◆ **What needs to be done**:
Search the entries for the word "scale" and return every line where it is found.

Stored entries
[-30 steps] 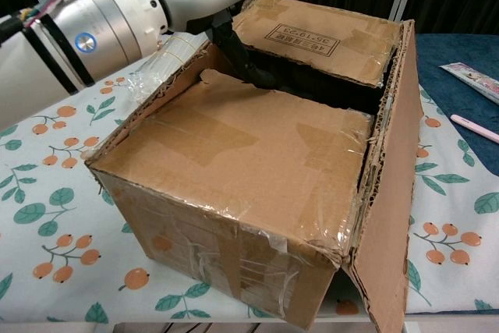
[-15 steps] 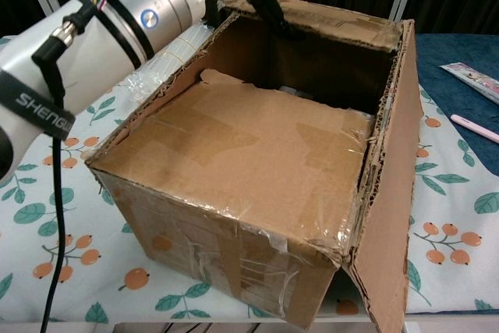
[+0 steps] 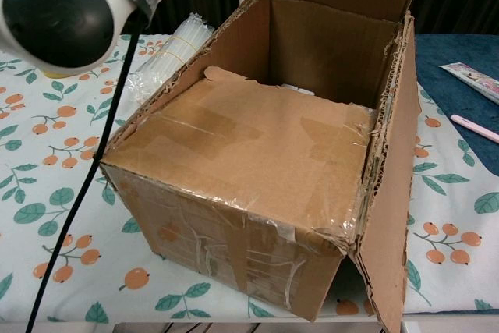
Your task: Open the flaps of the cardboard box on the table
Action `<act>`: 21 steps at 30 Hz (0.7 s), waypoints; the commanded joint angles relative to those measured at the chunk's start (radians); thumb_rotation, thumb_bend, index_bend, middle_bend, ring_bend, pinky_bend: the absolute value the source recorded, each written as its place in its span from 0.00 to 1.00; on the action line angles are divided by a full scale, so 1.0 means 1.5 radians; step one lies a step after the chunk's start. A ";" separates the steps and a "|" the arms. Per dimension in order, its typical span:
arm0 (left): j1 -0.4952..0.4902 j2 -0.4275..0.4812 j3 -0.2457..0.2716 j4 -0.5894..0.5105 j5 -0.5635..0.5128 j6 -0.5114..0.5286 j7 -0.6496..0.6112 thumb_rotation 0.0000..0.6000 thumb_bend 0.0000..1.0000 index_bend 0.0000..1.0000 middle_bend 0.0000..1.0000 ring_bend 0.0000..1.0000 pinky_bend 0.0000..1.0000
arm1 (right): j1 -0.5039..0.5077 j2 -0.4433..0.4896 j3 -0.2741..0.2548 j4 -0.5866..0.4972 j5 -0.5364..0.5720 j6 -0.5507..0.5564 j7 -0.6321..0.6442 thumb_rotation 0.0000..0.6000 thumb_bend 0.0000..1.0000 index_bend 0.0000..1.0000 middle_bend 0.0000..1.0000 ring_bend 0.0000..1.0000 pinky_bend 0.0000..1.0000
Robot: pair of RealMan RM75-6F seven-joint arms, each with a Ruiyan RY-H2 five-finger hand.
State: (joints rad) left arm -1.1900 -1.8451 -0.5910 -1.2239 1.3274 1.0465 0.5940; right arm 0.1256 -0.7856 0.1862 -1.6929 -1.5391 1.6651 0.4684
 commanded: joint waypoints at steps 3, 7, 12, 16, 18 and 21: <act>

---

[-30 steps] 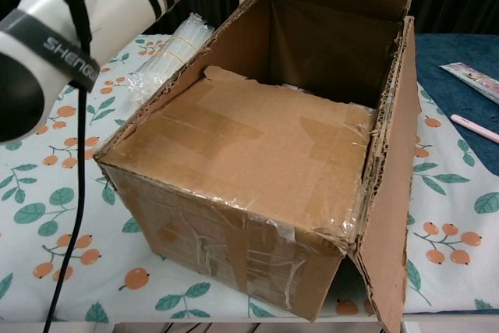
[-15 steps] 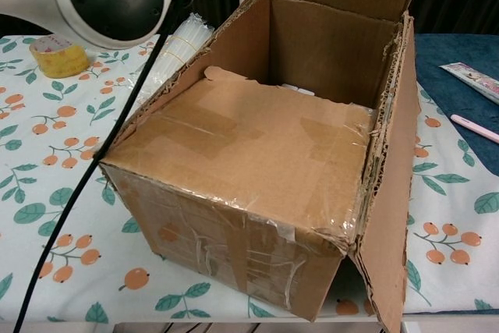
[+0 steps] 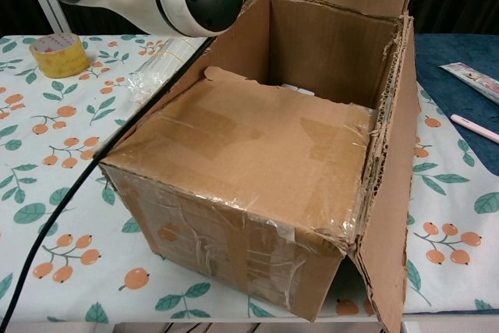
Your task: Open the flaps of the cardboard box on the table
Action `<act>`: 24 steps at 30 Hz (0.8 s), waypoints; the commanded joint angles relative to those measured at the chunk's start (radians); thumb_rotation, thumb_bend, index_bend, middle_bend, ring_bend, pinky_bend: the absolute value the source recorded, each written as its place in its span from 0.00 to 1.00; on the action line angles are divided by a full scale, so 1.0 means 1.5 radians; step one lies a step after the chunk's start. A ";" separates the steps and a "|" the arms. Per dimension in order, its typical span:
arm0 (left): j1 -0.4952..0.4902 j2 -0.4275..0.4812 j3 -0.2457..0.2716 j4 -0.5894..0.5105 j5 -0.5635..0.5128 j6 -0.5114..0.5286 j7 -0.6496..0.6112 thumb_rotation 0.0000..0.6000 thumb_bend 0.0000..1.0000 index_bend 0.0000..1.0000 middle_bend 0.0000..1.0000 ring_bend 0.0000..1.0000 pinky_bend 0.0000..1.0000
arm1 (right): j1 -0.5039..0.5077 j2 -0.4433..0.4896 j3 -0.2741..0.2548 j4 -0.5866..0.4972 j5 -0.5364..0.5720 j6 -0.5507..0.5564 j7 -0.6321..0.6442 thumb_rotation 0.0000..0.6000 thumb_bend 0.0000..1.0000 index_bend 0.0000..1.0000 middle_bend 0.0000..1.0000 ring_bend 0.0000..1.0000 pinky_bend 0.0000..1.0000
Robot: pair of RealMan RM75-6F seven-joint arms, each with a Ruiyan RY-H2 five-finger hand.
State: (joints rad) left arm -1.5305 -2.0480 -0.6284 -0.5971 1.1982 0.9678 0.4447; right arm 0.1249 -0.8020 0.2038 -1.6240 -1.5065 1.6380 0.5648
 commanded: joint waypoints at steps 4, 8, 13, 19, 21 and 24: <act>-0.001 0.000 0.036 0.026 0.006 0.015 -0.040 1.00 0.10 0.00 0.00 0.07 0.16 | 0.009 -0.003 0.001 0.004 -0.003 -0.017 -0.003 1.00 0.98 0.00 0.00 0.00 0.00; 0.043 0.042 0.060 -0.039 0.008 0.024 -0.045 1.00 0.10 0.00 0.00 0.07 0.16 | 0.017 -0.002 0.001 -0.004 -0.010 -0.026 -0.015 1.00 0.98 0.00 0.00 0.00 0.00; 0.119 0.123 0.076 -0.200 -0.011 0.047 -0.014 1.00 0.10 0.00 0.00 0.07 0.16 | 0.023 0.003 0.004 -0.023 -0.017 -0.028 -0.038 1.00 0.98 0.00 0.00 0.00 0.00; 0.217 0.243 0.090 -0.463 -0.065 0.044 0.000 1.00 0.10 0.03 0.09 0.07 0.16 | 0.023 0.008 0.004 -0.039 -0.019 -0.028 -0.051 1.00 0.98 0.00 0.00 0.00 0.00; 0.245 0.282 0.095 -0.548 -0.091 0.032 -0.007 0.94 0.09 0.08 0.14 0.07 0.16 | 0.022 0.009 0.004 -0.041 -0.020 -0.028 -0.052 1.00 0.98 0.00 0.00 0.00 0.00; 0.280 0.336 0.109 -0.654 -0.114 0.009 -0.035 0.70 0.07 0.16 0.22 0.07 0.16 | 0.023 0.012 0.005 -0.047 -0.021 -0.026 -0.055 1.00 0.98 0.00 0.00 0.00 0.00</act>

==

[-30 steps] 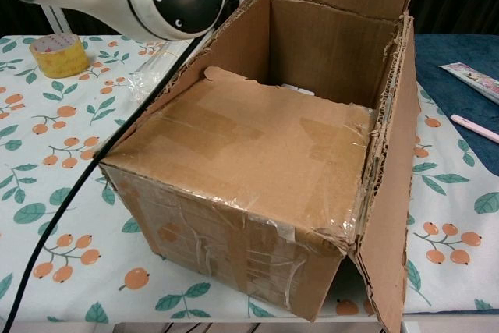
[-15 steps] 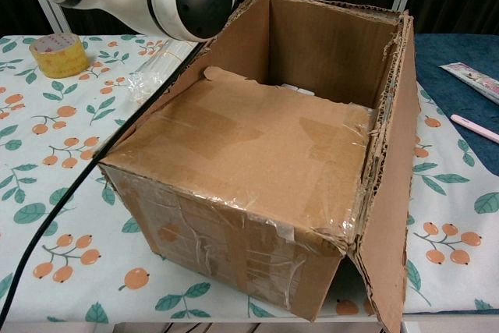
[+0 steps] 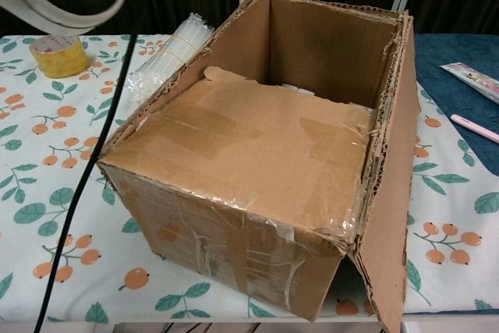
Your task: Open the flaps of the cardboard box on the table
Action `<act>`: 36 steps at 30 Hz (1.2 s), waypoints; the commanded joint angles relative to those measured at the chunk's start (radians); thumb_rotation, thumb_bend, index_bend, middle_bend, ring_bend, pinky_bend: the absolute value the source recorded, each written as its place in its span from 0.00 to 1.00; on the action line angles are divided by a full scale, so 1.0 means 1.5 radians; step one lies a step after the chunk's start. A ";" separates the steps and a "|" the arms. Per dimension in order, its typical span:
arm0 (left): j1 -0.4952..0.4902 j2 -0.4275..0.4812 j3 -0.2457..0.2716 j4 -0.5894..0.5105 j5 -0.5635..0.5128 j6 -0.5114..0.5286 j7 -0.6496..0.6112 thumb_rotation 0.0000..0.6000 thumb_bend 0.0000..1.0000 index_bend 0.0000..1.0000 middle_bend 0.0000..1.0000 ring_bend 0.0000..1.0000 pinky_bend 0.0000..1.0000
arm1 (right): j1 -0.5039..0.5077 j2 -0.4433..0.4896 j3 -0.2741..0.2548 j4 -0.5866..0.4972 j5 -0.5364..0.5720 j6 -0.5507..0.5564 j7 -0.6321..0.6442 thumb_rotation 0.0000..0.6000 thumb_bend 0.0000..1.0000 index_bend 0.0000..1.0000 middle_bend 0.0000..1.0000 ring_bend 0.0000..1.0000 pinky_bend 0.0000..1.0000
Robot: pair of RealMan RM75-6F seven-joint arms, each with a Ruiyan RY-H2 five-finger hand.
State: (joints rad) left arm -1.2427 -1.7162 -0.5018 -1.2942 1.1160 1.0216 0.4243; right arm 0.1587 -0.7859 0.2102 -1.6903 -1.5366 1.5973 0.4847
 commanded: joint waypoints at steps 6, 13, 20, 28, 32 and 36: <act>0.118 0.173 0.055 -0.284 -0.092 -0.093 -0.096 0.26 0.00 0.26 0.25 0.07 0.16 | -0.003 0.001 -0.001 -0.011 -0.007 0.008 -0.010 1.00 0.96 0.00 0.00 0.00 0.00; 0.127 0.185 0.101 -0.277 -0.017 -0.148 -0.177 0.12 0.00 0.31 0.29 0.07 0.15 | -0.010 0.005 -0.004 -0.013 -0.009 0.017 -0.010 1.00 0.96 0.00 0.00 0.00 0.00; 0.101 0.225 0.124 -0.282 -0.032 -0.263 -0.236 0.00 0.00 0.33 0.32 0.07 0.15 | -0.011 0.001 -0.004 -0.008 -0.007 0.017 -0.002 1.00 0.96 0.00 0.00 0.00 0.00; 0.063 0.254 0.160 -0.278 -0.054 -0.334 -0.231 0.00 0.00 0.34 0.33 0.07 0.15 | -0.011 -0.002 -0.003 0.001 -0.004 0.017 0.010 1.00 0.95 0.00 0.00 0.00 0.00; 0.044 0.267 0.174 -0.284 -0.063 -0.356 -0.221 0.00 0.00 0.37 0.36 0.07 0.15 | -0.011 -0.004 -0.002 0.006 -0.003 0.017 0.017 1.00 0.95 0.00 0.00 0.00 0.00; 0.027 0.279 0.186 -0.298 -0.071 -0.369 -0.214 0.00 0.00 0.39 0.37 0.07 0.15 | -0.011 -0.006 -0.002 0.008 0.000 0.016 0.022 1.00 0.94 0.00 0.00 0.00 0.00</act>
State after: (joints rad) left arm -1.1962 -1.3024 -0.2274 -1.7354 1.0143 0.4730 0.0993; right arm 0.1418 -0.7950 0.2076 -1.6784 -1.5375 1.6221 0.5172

◆ **Reply**:
Action `<act>`: 21 steps at 30 Hz (0.7 s), waypoints; the commanded joint angles relative to those measured at the chunk's start (radians); thumb_rotation, thumb_bend, index_bend, middle_bend, ring_bend, pinky_bend: the absolute value the source recorded, each written as its place in its span from 0.00 to 1.00; on the action line angles are divided by a full scale, so 1.0 means 1.5 radians; step one lies a step after the chunk's start. A ";" separates the steps and a "|" the arms. Per dimension in order, its typical span:
Action `<act>`: 24 steps at 30 Hz (0.8 s), waypoints; the commanded joint angles relative to those measured at the chunk's start (radians); thumb_rotation, thumb_bend, index_bend, middle_bend, ring_bend, pinky_bend: the absolute value the source recorded, each written as its place in its span from 0.00 to 1.00; on the action line angles are divided by a full scale, so 1.0 means 1.5 radians; step one lies a step after the chunk's start. A ";" separates the steps and a "|" the arms. Per dimension in order, its typical span:
Action `<act>`: 36 steps at 30 Hz (1.2 s), waypoints; the commanded joint angles relative to those measured at the chunk's start (radians); thumb_rotation, thumb_bend, index_bend, middle_bend, ring_bend, pinky_bend: the absolute value the source recorded, each written as its place in its span from 0.00 to 1.00; on the action line angles are divided by a full scale, so 1.0 means 1.5 radians; step one lies a step after the chunk's start. A ";" separates the steps and a "|" the arms. Per dimension in order, its typical span:

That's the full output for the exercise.